* [REQUIRED WORK]: Output everything in the listing exactly.

== SOURCE MATERIAL ==

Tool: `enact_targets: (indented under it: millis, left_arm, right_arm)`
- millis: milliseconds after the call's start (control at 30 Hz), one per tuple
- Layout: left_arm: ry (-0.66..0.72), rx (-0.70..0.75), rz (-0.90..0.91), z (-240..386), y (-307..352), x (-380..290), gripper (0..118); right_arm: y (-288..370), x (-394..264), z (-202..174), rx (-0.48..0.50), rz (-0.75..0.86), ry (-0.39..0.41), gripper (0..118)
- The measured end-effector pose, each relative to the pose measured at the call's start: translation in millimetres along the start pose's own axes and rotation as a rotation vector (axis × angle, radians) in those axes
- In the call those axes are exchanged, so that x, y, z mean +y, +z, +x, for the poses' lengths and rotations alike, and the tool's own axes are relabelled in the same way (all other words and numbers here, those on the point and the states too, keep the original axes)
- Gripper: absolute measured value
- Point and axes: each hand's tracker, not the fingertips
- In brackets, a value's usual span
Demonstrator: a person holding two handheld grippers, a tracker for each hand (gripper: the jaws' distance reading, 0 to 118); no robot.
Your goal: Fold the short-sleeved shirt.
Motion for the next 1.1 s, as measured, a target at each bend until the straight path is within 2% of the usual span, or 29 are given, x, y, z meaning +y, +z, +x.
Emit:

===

* [ANSWER SECTION]:
Tool: `enact_targets: (indented under it: millis, left_arm, right_arm)`
- millis: milliseconds after the call's start (control at 30 Hz), one per tuple
- Layout: left_arm: ry (-0.66..0.72), rx (-0.70..0.75), rz (-0.90..0.91), z (-240..386), y (-307..352), x (-380..290), gripper (0..118); right_arm: y (-288..370), x (-394..264), z (-202..174), rx (-0.48..0.50), rz (-0.75..0.86), ry (-0.39..0.41), gripper (0..118)
- The measured end-effector pose, each relative to the pose measured at the call's start: translation in millimetres along the start pose's own axes and rotation as a rotation vector (axis × angle, radians) in those axes
- In the call those axes are exchanged, so that x, y, z mean +y, +z, +x, for the poses' lengths and rotations alike, and the tool's own axes are relabelled in the same way (all other words and numbers here, those on the point and the states too, keep the original axes)
- Gripper: absolute measured value
- Point and axes: each hand's tracker, not the fingertips
- In brackets, a value's usual span
Demonstrator: a person holding two handheld grippers, a tracker for each hand (gripper: the jaws' distance reading, 0 to 118); no robot.
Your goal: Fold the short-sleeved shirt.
Motion for the next 1.1 s, as measured, a target at each bend until the straight path is within 2% of the usual span, or 29 are given, x, y, z meaning +y, +z, +x.
Emit:

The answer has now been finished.